[ovs-dev] [RFC 00/11] python: introduce flow parsing library

Eelco Chaudron echaudro at redhat.com
Mon Nov 1 14:05:15 UTC 2021



On 27 Oct 2021, at 12:11, Adrian Moreno wrote:

> Thanks for you comments Eelco.
>
> On 10/21/21 11:52, Eelco Chaudron wrote:
>>
>>
>> On 1 Sep 2021, at 12:00, Adrian Moreno wrote:
>>
>>> While troubleshooting or developing new features in OVS, a considerable
>>> amount of time is spent analyzing flows (whether that's Openflow flows
>>> or datapath flows). Currently, OVS has tools to dump flows with
>>> different levels of verbosity as well as to filter flows prior to
>>> dumping them, e.g: 'ovs-ofctl dump-flows', 'ovs-appctl
>>> dpctl/dump-flows', etc.
>>>
>>> The output of these commands is considered stable so it should be
>>> possible to write more layered tools that enable advanced flow analysis.

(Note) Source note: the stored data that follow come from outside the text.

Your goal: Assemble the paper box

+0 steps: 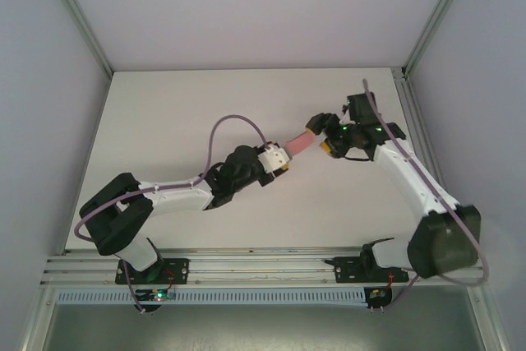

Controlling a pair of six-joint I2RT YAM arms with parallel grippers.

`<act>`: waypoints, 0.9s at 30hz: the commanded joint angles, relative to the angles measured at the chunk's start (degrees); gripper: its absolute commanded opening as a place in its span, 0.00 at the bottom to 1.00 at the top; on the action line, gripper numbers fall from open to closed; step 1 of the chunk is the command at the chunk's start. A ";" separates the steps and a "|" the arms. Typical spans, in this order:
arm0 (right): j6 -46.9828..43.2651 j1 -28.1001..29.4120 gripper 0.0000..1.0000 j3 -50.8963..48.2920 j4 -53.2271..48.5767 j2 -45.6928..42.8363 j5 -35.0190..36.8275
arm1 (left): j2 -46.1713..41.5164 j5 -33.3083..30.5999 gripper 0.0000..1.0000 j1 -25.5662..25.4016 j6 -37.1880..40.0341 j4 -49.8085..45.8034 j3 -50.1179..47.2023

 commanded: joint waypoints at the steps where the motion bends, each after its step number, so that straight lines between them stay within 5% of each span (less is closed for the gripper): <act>1: -14.19 -1.20 0.80 2.18 3.79 -6.92 8.98 | -2.73 7.42 0.49 3.50 -8.25 3.47 -2.16; 4: -23.60 -3.72 0.97 -3.43 13.59 -12.29 0.89 | -3.61 14.69 0.50 6.86 -11.43 1.99 -3.43; 8: -30.23 -4.98 0.98 -11.95 29.71 -16.24 -18.47 | -2.92 28.38 0.51 13.69 -19.55 6.50 -6.53; 10: -37.51 -4.56 0.98 -13.78 29.69 -15.61 -26.29 | -2.95 32.86 0.52 15.29 -19.41 4.77 -6.63; 14: -46.94 -3.20 0.92 -12.35 19.36 -9.57 -20.59 | -2.11 34.25 0.52 15.30 -16.14 -3.62 -4.65; 22: -62.95 -0.74 0.77 -4.80 10.69 3.52 -26.38 | -2.55 32.66 0.52 15.31 -12.78 -6.65 -6.42; 27: -78.31 1.94 0.75 1.03 -4.18 9.97 -16.12 | -3.01 32.54 0.52 15.32 -10.31 -8.12 -7.61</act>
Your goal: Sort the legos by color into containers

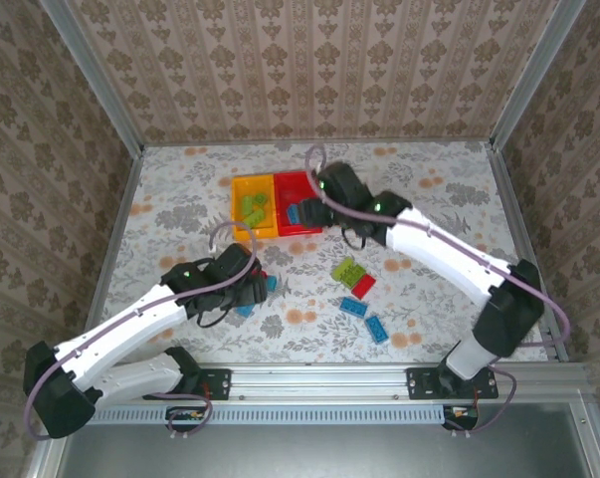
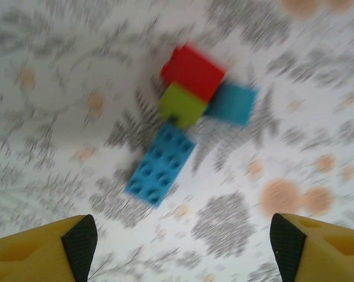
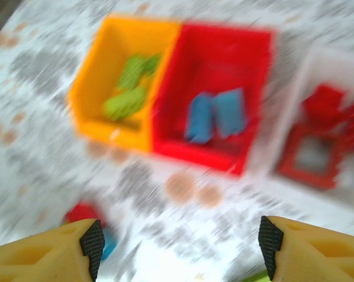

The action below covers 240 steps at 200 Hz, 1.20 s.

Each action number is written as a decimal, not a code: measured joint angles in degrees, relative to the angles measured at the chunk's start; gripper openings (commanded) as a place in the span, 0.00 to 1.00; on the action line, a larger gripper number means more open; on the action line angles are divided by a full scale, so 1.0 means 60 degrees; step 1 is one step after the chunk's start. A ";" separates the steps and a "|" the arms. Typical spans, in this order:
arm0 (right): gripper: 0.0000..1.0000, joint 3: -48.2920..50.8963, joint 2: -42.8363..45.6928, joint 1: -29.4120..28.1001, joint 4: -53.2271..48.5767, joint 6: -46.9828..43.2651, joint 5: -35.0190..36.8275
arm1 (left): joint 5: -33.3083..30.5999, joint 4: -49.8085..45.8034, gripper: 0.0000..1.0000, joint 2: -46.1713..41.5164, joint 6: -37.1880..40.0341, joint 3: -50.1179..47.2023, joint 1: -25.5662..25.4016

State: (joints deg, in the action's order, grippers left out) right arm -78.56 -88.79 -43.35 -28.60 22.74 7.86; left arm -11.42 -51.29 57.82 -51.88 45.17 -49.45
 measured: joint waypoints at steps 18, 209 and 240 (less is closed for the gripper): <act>0.77 0.1741 0.0561 -0.0823 0.0841 0.0623 -0.0608 | 0.0186 -0.0142 0.84 0.0335 0.0084 -0.0382 0.0000; 0.77 0.5504 0.2881 -0.2466 0.2750 0.4317 -0.1162 | 0.1421 0.2382 0.32 0.4076 0.2681 -0.0736 0.1468; 0.77 0.5468 0.3020 -0.2382 0.2696 0.4189 -0.1027 | 0.1038 0.1836 0.27 0.3490 0.2149 -0.0718 0.0627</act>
State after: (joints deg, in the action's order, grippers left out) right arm -45.76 -70.67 -57.65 -12.43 47.88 1.69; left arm -5.19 -40.27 78.76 -38.98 40.86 -45.69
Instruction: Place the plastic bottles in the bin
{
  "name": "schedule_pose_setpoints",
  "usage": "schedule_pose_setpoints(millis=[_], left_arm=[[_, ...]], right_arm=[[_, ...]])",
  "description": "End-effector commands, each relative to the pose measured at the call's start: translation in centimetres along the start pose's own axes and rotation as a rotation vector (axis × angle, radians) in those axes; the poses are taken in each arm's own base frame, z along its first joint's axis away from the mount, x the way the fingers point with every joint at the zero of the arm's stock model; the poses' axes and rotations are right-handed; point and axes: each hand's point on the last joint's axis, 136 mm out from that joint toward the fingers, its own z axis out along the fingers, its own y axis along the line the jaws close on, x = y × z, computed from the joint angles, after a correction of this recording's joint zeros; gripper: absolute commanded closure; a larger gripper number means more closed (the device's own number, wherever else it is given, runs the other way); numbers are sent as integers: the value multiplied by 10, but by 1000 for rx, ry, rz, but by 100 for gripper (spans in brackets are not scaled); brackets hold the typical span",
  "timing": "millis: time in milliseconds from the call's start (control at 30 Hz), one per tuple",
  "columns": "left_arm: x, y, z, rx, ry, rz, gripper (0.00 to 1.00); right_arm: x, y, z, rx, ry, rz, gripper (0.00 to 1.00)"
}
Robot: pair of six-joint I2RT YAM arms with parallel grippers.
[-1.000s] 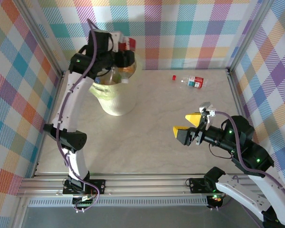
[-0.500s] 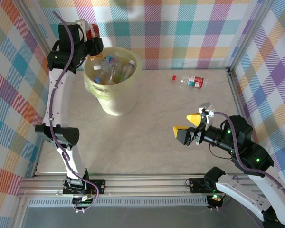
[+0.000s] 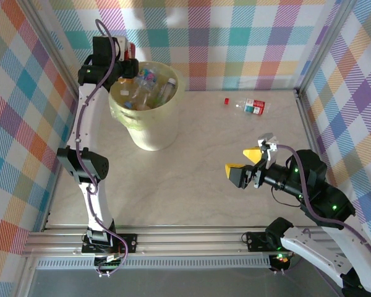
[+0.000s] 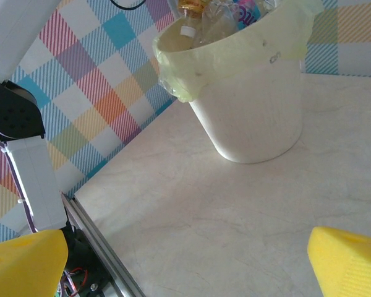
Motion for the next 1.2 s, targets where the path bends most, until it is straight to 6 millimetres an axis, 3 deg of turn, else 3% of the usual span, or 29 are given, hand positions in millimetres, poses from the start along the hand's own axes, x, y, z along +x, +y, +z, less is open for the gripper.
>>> schedule_pose_setpoints(millis=[0, 267, 567, 667, 867, 1000, 1167], left_arm=[[-5, 8, -9, -38, -18, 54, 33], [22, -4, -11, -7, 57, 76, 24], [9, -17, -33, 66, 28, -20, 7], [-1, -21, -49, 93, -2, -61, 0], [-18, -25, -87, 135, -63, -148, 0], [-23, -41, -122, 251, -112, -180, 0], [3, -81, -161, 437, -99, -181, 0]], right_arm=[[1, -4, 9, 9, 6, -6, 0], [7, -12, 28, 24, 35, -10, 0], [7, -23, 44, 67, 50, -32, 0], [7, -31, 50, 104, 52, -41, 0], [-1, -48, 62, 190, 46, -76, 0], [-4, -61, 75, 245, 76, -111, 0], [-10, -83, 94, 307, 121, -134, 0]])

>>> However, the way flows are formatted into strings is not trivial to
>>> parse.
>>>
>>> This series proposes the introduction of a flow parsing library capable
>>> of parsing both Openflow and DPIF flows.
>>>
>>> The library is based on generic key-value and list parsers and a number
>>> of common decoders. Based on that, an Openflow flow parser and a DPIF
>>> flow parser are introduced by defining a way to decode each possible
>>> field and action they might contain.
>>>
>>> The library has the following features:
>>> - Parsed key-value pairs keep some metadata that refer to the original
>>>    strings they were extracted from. That way the flows can be printed
>>>    and formatted in flexible ways.
>>> - It includes a basic flow filtering mechanism. A filter can be defined
>>>    combining logical (||, &&, !), arithmetical (<, >, =) or mask (~=)
>>>    operations
>>> - It supports IPAddress and Ethernet masking (based on netaddr)

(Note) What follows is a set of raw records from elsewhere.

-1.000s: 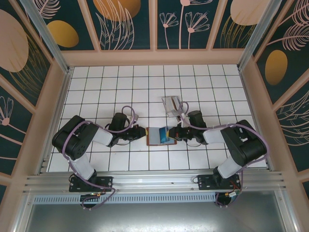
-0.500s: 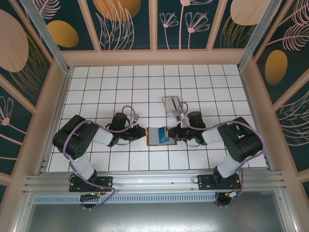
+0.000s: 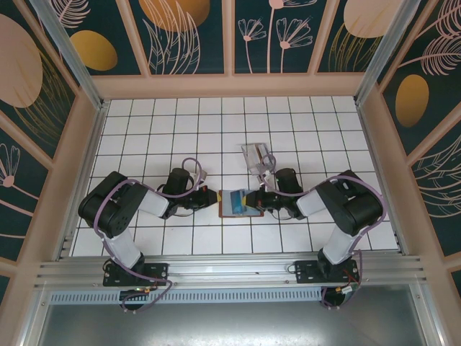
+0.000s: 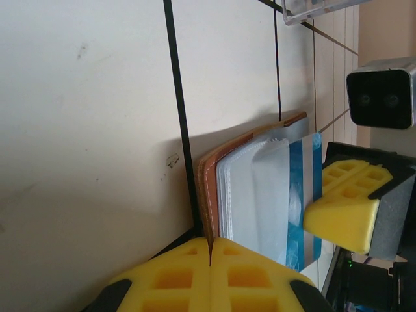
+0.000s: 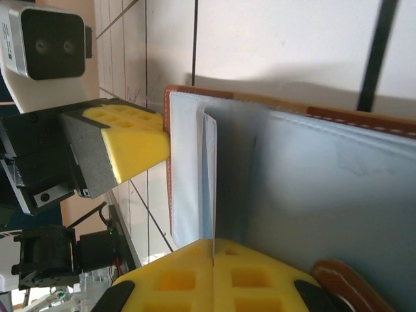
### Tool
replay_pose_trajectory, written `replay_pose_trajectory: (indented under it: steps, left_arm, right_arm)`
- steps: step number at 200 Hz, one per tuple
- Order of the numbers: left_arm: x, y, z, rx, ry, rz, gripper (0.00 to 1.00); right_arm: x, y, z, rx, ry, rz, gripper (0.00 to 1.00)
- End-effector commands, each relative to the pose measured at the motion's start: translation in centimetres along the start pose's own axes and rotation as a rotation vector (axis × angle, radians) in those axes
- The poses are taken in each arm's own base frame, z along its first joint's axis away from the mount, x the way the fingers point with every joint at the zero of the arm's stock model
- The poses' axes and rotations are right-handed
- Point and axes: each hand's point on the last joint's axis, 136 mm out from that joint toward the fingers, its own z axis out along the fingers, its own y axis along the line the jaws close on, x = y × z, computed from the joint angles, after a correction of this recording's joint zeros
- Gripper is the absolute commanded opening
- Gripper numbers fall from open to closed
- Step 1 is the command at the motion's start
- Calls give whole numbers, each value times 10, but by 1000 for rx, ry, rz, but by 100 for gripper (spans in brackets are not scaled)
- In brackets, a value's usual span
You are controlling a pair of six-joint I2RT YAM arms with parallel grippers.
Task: Put the credit cards into the card holder
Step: Insert the credit card into the card slot.
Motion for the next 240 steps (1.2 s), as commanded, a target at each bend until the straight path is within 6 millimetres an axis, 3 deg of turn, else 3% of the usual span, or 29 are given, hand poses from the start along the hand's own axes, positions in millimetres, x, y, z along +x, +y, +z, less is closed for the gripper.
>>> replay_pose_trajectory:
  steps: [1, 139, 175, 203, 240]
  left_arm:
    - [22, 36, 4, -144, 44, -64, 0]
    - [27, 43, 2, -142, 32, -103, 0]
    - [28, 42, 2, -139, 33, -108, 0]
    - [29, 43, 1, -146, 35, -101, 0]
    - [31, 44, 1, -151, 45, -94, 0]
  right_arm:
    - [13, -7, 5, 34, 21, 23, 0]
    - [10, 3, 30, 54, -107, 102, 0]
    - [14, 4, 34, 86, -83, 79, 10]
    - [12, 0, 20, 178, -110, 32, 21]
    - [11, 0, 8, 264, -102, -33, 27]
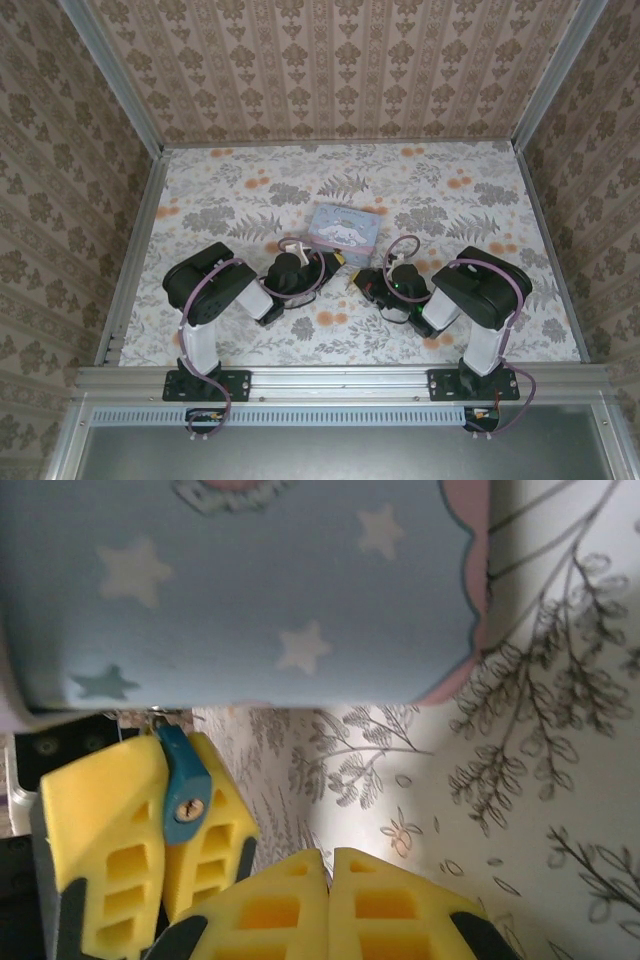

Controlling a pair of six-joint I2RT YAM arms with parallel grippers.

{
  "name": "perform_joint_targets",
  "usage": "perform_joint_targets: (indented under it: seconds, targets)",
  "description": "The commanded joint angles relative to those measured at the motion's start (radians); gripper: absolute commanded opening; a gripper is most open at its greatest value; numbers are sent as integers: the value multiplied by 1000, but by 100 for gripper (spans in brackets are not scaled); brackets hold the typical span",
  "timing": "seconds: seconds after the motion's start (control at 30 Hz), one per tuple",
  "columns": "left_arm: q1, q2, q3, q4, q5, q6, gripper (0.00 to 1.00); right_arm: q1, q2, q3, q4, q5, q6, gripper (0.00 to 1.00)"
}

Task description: Unlock a padlock with a key

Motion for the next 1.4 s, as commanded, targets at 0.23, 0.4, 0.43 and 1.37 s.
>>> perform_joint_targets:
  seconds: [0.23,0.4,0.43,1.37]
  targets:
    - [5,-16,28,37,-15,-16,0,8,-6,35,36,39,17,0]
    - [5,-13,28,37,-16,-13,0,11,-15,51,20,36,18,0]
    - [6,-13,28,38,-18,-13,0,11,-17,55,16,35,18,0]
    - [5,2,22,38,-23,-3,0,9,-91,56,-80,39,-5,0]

>>> - The decoder to use for each key (match or action) is set explicitly to
>>>    avoid expensive runtime type-guessing.
>>> - The decoders to use for Openflow fields is automatically generated
>>>    based on meta-flow.h
>>> - Additional dependencies:
>>>    - netaddr: For IP and Ethernet Address management
>>>    - pyparsing: For filtering syntax
>>>
>>> As a proof of concept of how this library might be used, the series'
>>> last patch includes a user program, called "ofparse" that prints
>>> openflow and datapath flows in different formats including colorizing
>>> the output (using "rich" [3] library), json format and a "logic"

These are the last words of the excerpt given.